EXERCISE:
What lines in the records below hold the string "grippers"? Please show them.

(Entries taken from a collection)
--- START ---

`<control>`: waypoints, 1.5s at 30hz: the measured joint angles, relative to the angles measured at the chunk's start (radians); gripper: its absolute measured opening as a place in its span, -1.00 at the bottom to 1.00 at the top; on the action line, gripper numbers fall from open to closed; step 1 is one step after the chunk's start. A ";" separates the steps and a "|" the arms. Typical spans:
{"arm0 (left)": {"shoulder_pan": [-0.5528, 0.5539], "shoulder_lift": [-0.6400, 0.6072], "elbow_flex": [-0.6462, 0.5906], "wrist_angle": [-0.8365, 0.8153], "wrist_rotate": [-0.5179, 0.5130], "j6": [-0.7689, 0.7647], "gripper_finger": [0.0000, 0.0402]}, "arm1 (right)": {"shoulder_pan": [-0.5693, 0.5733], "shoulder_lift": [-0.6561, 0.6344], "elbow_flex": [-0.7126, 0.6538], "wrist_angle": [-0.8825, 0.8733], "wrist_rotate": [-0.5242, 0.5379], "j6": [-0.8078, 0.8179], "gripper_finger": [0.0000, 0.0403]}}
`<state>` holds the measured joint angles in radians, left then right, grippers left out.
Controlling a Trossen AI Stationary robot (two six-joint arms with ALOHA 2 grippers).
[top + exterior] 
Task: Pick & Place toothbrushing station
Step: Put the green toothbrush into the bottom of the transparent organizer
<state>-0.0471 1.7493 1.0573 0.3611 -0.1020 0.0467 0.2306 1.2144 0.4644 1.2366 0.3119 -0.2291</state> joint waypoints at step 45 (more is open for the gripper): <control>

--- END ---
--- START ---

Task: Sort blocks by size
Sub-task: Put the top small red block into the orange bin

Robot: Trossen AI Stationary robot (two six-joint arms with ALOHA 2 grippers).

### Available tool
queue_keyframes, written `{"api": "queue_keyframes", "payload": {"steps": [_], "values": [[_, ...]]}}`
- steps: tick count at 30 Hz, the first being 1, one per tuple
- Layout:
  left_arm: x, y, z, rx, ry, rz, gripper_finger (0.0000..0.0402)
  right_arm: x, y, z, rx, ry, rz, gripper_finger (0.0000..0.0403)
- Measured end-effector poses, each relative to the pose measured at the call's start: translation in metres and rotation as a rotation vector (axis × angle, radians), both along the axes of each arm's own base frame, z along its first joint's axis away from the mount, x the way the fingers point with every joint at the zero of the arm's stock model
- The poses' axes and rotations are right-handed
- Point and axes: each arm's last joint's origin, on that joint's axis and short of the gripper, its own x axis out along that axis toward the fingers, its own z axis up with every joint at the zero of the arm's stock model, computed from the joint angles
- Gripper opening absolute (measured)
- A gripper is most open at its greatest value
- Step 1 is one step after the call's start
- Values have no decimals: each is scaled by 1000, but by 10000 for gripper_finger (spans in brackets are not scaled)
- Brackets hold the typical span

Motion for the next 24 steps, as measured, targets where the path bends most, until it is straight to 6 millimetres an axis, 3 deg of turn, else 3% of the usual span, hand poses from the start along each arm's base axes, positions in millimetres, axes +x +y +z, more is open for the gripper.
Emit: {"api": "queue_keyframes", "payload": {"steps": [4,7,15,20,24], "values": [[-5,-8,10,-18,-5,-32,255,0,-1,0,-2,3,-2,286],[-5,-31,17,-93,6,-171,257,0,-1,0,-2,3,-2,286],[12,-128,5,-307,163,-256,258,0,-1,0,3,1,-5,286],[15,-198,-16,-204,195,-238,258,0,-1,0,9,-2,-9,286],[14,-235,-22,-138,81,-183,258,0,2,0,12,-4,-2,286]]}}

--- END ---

REPLY TO THE EXERCISE:
`<state>` holds the measured joint angles in radians, left then right, grippers left out.
Controlling a Trossen AI Stationary robot (two six-joint arms with ALOHA 2 grippers).
Robot: Trossen AI Stationary robot (two six-joint arms with ALOHA 2 grippers).

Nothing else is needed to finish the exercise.